La GSD IV

LA GLYCOGENOSE DE TYPE IV ou GSD IV :

 

C’est une maladie héréditaire du métabolisme du glucose. Dans la plupart des cas les chatons meurent à la naissance ou peu après. Dans d'autres les chatons peuvent vivre normalement jusqu'a 5 mois, mais la maladie conduit rapidement à des dégénérescences neuromusculaires, à des atrophies musculaires, à des défaillances cardiaques, et à la mort du chat avant 15 mois.

Si les deux parents sont testés sains, le chaton sera également sain. Si un des parents est porteur, le chaton sera soit porteur ou sain.

Cette tare héréditaire décrite pour la première fois en 1992 était responsable du décès de Norvégiens dans des conditions pour le moins particulières. A l’époque, la maladie a été mise en évidence suite à la consanguinité nécessaire pour produire des lignées américaines à partir d’un pool génétique très réduit. La mutation fut identifiée et un test génétique mis au point en 1996.

 Mais si des porteurs ont été exportés aux Etats-Unis, des chats apparentés à ces derniers sont restés sur le territoire européen et ont disséminé la mutation dans la population du Skogkatt. Jusqu’en 2007, seules deux jeunes chattes sont officiellement décédées de GSD IV. Néanmoins il serait présomptueux de conclure que cette maladie reste sporadique en Europe car comme nous le verrons ultérieurement la maladie évolue insidieusement et très peu d’éleveurs (et de vétérinaires) n’en avaient connaissance jusqu’alors. Le dépistage des reproducteurs en France a d’ailleurs permis de recueillir des cas de chats adolescents décédés d’une affection alors non identifiée mais que les vétérinaires traitant assimileraient aujourd’hui à la GSD IV.

 Historiquement deux lignées au moins semblent être concernées. Qui dit deux ne permet malheureusement pas d’exclure une troisième voire une quatrième lignée … Le recul sur cette maladie est trop faible pour pouvoir aujourd’hui affirmer que seuls ces deux novices étaient porteurs. Considérant la rareté des mutations les recherches actuelles s’orientent vers un lien de parenté entre ces deux lignées, notamment géographique ou professionnel mais nous nous heurtons à la problématique perpétuelle du novice dont la généalogie est inconnue.

Quels sont les symptômes chez un chaton malade ?

Le mécanisme pathogénique de la glycogénose du NFO correspond à un défaut de stockage du glycogène, forme moléculaire de stockage du glucose dans le foie et dans les muscles.
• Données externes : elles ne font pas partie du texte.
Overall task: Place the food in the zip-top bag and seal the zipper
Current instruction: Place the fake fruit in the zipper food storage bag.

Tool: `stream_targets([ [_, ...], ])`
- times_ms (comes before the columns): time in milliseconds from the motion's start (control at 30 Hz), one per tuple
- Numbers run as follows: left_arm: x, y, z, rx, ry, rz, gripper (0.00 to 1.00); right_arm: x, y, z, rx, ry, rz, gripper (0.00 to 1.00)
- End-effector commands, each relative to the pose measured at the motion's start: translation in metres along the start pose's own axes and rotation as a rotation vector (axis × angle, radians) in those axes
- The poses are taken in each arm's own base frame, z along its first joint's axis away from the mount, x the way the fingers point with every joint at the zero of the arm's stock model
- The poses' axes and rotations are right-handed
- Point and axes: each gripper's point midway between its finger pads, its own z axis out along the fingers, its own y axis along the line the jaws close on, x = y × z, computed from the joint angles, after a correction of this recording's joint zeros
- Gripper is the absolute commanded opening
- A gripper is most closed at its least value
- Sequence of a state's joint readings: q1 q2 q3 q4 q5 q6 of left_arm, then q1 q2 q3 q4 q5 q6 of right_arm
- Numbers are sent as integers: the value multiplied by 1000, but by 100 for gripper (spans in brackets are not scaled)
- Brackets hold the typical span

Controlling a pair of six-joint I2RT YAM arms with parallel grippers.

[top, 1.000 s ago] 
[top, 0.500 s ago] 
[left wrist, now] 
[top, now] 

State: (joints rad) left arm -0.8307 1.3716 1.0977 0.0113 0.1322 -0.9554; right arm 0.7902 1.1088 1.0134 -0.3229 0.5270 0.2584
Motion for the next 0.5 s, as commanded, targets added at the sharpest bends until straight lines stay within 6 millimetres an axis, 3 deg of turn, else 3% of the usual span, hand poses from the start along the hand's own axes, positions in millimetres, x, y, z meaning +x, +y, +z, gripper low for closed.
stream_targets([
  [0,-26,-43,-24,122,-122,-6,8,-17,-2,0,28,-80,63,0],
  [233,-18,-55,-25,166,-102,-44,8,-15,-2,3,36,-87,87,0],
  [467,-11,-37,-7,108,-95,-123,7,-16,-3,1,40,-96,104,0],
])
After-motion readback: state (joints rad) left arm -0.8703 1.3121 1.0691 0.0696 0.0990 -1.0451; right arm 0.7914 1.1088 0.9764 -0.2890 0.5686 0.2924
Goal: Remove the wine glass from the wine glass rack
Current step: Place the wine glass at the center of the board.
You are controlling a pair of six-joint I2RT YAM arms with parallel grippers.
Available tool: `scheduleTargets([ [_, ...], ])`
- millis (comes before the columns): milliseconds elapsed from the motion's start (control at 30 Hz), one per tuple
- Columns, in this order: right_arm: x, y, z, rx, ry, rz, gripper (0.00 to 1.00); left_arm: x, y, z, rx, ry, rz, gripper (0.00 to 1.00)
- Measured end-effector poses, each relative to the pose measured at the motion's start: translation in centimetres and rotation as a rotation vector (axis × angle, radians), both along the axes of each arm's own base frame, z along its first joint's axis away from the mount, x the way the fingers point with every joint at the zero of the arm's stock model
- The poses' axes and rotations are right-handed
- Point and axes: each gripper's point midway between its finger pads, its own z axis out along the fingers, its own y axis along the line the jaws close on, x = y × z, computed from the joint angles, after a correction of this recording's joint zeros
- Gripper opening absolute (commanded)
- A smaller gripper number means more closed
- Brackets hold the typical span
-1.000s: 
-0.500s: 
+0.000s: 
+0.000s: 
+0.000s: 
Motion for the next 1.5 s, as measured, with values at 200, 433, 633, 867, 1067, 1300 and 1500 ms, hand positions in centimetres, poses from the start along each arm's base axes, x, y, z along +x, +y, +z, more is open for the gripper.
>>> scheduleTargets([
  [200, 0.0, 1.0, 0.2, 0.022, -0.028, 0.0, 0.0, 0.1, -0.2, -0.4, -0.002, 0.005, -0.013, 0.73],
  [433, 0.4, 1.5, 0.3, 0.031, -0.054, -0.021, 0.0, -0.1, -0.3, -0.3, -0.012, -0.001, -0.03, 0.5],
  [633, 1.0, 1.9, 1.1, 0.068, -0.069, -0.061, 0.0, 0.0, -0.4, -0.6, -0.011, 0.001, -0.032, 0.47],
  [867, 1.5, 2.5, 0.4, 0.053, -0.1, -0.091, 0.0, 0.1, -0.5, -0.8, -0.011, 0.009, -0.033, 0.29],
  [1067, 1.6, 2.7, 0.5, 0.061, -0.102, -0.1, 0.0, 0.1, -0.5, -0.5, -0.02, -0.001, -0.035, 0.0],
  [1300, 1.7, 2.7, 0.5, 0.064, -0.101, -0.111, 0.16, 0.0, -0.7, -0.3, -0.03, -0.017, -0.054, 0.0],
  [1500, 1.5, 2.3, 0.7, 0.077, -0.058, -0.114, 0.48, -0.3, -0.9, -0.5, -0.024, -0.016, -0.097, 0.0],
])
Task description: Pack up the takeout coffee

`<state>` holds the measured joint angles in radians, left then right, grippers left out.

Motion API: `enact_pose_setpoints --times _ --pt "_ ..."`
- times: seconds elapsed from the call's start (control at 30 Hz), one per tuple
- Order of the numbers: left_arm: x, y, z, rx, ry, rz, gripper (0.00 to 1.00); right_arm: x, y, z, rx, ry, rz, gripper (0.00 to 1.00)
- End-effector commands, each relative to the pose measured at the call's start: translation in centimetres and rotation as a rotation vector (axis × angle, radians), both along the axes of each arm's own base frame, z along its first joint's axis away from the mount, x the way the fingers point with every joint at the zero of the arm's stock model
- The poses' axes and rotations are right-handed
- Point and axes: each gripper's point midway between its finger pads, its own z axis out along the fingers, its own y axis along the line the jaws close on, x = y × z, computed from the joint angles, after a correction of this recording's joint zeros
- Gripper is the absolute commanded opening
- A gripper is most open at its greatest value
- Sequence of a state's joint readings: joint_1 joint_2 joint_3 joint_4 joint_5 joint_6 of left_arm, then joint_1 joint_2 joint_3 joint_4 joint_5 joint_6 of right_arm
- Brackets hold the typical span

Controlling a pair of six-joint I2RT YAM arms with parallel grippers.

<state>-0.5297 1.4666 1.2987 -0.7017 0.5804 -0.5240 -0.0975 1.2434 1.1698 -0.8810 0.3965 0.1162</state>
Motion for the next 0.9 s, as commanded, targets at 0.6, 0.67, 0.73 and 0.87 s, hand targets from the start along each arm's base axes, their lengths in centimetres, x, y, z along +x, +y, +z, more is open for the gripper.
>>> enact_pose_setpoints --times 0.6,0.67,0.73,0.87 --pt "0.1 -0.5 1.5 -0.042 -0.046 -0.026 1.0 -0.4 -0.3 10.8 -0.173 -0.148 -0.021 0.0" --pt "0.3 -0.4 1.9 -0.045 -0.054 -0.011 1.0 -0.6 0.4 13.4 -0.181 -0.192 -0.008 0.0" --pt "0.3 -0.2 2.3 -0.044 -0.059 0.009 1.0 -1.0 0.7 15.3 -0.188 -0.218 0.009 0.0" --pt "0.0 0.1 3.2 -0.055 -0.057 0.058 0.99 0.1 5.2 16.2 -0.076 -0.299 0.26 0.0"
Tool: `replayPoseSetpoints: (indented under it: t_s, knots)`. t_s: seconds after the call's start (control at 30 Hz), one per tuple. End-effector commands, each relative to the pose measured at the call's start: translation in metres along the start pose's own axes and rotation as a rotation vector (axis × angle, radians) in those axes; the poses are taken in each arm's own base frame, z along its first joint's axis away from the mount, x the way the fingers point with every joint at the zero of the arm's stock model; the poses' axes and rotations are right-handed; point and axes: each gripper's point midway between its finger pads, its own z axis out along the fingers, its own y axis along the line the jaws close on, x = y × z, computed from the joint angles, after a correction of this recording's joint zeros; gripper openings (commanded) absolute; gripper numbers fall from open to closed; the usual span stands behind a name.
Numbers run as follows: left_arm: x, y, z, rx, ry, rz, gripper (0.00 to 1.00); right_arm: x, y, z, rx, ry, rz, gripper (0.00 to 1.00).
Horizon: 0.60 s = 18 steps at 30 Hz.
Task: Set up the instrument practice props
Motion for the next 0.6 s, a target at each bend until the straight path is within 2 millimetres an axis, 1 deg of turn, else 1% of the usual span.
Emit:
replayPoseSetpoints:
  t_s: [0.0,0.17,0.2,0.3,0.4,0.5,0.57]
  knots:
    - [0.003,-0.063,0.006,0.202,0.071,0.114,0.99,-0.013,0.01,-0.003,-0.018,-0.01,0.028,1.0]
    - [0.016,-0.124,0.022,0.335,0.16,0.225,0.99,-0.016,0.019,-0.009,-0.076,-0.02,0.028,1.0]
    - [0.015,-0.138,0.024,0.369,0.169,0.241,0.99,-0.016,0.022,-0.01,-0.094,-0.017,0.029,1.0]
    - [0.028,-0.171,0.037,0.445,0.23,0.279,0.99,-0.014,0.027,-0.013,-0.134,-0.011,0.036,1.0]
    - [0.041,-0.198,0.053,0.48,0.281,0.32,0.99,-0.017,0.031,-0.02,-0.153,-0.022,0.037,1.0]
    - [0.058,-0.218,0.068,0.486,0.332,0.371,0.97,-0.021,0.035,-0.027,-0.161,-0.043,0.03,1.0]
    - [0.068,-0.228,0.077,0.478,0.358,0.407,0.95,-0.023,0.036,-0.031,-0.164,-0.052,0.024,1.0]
Dans la grande majorité des cas, le chaton homozygote pour la mutation est mort-né ou meurt dans les premières heures.

Une forme dite « juvénile » existe, bien plus rare  mais bien plus caractéristique (~12% des chatons homozygotes mutés) : ceux-ci se développent correctement jusqu’à 5-7 mois. Mais subitement on note un arrêt de croissance et un affaiblissement progressif avec :

  • - une hyperthermie élevée insensible autant à la corticothérapie qu’à l’antibiothérapie
  • - des tremblements musculaires se généralisant
  • - une atrophie musculaire progressive et responsable de difficultés pour se déplacer, manger … impliquant un nursing important.
  • - des contractures articulaires
  • - une paralysie terminale des 4 membres.

Cette maladie est inéluctablement mortelle entre 8 et 12 mois, soit suite à un arrêt cardiaque brutal ou alors en passant préalablement par un stade comateux. Mais le chaton est habituellement euthanasié bien avant vu l’absence de traitement et le dépérissement progressif.